§ Action item:
The answer is a stretch of the material below, returned exactly: the line containing "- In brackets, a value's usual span", the line containing "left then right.", and all lines between.

§ Provided information:
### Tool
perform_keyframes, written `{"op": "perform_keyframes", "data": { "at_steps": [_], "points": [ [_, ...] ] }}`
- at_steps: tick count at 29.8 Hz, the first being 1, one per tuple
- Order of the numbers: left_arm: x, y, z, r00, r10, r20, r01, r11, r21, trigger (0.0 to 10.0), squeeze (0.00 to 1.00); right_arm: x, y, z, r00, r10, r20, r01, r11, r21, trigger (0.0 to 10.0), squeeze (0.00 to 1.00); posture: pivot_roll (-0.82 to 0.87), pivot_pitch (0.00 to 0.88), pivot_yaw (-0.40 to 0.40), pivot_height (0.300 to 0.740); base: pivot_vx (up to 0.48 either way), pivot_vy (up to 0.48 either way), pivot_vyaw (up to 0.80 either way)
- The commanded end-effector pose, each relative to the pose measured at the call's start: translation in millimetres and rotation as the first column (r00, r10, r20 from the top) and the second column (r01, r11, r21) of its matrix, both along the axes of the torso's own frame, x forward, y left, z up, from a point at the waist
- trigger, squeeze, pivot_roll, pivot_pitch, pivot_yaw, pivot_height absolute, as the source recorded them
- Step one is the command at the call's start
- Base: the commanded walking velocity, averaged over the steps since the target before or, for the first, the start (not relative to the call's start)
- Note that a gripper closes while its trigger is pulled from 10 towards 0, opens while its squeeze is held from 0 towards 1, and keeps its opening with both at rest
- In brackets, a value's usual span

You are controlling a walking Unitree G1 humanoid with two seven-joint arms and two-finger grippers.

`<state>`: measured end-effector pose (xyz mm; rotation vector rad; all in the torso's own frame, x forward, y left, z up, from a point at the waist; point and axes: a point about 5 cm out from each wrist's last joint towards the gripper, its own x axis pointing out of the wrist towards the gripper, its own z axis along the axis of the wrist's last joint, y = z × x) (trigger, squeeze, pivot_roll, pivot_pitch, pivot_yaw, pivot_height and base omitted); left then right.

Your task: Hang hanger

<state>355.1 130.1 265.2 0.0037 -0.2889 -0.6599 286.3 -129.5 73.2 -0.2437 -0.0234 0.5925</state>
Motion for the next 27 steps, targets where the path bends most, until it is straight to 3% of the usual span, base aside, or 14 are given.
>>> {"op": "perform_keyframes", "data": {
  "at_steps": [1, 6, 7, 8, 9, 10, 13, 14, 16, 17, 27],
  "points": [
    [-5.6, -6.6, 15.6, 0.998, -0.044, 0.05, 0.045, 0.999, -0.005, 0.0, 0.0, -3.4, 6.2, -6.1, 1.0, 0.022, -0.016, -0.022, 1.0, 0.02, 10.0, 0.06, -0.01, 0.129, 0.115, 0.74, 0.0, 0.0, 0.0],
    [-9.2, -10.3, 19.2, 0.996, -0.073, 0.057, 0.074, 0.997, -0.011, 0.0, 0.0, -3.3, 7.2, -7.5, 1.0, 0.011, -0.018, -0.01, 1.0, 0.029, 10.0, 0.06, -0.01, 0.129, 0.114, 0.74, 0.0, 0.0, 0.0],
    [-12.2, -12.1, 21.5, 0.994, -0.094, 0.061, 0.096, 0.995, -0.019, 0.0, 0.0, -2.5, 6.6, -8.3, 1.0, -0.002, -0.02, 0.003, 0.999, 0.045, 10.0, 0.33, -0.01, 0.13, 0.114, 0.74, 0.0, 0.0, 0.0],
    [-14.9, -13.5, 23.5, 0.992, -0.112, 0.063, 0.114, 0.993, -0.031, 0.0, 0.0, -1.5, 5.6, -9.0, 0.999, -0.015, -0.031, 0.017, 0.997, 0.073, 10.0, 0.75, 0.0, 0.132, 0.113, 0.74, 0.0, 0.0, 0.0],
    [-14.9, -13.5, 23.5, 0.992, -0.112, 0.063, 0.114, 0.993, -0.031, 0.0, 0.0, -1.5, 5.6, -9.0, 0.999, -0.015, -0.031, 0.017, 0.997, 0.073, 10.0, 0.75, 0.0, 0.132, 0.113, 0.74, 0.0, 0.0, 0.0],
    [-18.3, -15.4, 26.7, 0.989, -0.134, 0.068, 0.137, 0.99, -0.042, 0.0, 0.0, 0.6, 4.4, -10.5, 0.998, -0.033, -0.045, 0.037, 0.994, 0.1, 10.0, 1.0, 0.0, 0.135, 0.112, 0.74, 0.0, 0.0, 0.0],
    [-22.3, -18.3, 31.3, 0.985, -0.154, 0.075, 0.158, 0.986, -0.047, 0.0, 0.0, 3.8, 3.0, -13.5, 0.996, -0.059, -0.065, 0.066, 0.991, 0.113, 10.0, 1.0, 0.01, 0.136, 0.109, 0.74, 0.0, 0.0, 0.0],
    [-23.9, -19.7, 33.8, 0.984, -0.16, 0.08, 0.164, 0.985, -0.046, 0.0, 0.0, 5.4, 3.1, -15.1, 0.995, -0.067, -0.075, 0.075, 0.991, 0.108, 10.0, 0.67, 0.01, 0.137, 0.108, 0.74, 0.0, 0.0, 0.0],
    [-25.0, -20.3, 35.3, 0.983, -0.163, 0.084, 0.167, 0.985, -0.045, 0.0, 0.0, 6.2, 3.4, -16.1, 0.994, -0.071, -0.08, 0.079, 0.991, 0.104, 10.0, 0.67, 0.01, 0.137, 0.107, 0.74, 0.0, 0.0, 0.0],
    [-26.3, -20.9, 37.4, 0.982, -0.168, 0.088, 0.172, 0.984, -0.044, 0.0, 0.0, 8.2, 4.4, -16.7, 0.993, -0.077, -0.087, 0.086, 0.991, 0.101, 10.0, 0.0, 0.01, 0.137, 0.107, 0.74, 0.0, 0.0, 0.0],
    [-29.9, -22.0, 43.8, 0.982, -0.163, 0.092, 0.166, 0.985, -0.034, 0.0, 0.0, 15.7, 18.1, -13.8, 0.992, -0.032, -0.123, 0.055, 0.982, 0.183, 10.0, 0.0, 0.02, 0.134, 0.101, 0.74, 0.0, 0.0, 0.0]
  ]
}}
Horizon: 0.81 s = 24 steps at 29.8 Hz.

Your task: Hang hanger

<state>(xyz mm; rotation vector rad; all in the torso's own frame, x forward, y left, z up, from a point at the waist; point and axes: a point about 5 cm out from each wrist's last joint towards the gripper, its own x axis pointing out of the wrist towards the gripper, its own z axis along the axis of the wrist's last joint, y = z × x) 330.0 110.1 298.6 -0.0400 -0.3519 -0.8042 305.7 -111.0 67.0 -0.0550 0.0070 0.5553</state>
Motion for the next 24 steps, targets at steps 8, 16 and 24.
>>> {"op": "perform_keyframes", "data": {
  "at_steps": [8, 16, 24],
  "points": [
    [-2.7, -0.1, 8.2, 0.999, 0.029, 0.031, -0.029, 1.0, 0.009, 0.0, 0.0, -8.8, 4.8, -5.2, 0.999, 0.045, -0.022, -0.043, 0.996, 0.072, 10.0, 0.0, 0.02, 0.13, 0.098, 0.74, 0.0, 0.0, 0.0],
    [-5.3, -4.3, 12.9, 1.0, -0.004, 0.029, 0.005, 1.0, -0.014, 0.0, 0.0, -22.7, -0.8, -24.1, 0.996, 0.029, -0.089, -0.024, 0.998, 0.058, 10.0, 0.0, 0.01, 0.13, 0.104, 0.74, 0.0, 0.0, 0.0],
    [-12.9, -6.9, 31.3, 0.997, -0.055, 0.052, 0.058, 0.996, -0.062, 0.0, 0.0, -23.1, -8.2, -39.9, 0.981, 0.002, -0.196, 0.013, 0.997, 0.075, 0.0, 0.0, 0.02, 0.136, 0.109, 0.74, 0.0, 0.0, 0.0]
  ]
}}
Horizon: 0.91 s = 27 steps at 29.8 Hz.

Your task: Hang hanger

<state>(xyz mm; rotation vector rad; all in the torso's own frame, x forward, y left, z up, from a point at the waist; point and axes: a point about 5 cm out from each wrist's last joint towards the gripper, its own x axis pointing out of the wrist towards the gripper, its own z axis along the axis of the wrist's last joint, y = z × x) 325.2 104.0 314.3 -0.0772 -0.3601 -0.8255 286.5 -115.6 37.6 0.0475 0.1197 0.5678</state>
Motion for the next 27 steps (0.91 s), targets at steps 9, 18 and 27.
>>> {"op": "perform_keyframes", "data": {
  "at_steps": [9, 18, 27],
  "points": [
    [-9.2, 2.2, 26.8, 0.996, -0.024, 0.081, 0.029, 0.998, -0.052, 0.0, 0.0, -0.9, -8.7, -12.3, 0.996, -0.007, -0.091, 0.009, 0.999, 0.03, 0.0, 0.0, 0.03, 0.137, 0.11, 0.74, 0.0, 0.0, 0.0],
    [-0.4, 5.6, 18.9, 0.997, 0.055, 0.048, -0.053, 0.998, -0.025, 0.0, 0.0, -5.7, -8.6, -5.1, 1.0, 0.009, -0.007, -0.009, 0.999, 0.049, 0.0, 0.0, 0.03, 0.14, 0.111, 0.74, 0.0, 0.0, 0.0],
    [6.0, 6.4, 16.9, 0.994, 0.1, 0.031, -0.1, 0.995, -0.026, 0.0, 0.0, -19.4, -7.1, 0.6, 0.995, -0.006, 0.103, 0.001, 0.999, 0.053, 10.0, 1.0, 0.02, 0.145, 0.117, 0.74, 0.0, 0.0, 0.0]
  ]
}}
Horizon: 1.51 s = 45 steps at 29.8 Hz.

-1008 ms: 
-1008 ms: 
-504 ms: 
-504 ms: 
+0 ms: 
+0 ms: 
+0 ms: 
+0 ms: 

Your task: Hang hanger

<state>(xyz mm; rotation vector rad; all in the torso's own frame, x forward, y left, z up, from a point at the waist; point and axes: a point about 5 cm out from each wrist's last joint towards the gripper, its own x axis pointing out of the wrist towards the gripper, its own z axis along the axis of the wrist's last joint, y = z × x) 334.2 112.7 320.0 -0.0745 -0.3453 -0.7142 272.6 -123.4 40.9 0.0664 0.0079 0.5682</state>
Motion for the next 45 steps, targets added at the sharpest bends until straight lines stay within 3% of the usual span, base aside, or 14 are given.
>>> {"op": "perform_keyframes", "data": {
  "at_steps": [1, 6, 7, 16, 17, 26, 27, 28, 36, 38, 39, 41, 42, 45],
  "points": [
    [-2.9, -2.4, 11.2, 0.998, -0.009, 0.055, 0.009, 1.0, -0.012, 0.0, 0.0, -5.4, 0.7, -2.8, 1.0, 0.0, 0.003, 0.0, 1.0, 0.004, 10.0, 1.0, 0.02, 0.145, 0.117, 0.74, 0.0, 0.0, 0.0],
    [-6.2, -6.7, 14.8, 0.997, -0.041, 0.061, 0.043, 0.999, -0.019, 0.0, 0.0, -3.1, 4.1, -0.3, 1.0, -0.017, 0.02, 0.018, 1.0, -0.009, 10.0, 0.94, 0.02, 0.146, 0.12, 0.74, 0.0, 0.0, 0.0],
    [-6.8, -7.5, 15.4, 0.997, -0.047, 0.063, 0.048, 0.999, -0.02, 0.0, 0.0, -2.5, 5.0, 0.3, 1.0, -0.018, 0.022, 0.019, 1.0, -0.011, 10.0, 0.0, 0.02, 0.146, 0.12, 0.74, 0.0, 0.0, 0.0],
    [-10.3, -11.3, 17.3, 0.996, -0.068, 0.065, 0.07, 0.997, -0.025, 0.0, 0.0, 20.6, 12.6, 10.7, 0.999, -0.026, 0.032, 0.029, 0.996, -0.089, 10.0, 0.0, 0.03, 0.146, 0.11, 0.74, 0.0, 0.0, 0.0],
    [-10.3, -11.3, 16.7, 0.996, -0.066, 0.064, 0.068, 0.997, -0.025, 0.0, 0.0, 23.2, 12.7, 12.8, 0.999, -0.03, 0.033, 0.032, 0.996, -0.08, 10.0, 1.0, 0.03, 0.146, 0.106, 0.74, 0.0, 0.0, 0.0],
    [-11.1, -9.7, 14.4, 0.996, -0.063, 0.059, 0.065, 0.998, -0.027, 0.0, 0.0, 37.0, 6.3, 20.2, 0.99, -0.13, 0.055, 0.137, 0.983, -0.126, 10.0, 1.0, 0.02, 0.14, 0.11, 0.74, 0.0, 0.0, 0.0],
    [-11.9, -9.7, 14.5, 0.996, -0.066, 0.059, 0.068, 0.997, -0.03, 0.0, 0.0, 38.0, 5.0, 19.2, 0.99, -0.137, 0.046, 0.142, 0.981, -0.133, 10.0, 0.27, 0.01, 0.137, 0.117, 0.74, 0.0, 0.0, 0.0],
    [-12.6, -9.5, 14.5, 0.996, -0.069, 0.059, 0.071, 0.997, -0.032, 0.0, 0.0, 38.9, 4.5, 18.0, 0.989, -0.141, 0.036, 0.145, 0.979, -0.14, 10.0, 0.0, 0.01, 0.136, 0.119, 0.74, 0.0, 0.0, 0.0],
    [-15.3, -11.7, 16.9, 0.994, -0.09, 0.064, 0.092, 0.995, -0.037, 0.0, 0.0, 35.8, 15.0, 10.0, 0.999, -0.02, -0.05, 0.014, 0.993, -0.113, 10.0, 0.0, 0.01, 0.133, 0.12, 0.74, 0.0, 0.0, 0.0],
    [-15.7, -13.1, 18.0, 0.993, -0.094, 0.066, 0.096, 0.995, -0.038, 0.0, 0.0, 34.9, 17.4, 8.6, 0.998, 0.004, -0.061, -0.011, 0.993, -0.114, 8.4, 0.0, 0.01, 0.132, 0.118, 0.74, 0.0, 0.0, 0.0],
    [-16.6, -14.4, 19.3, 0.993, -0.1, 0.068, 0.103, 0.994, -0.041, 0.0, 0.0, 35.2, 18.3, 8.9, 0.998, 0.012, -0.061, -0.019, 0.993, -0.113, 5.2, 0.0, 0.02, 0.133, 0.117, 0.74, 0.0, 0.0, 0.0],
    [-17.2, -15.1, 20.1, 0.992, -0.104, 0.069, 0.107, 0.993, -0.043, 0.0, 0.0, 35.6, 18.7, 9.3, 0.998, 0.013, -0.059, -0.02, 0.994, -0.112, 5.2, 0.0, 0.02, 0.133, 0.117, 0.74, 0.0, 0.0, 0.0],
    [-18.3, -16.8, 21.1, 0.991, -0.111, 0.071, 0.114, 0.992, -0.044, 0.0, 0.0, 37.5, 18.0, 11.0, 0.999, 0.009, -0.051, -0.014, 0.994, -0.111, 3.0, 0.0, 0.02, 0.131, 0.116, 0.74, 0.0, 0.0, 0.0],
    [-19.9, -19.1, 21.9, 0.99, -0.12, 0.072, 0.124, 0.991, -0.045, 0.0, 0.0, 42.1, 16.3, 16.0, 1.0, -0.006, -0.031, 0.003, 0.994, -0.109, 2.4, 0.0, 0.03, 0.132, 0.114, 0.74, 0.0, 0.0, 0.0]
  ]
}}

§ Answer to the problem:
- In brackets, a value's usual span

You are controlling a walking Unitree G1 humanoid with two seven-joint arms and two-finger grippers.

`<state>`: measured end-effector pose (xyz mm; rotation vector rad; all in the torso's own frame, x forward, y left, z up, from a point at the waist; point and axes: a point about 5 cm out from each wrist's last joint towards the gripper, its own x axis pointing out of the wrist towards the gripper, its own z axis along the axis of the wrist's last joint, y = z × x) (trigger, squeeze, pivot_roll, pivot_pitch, pivot_yaw, pivot_height and base omitted); left then right.

Fully answered, the exercise is complete.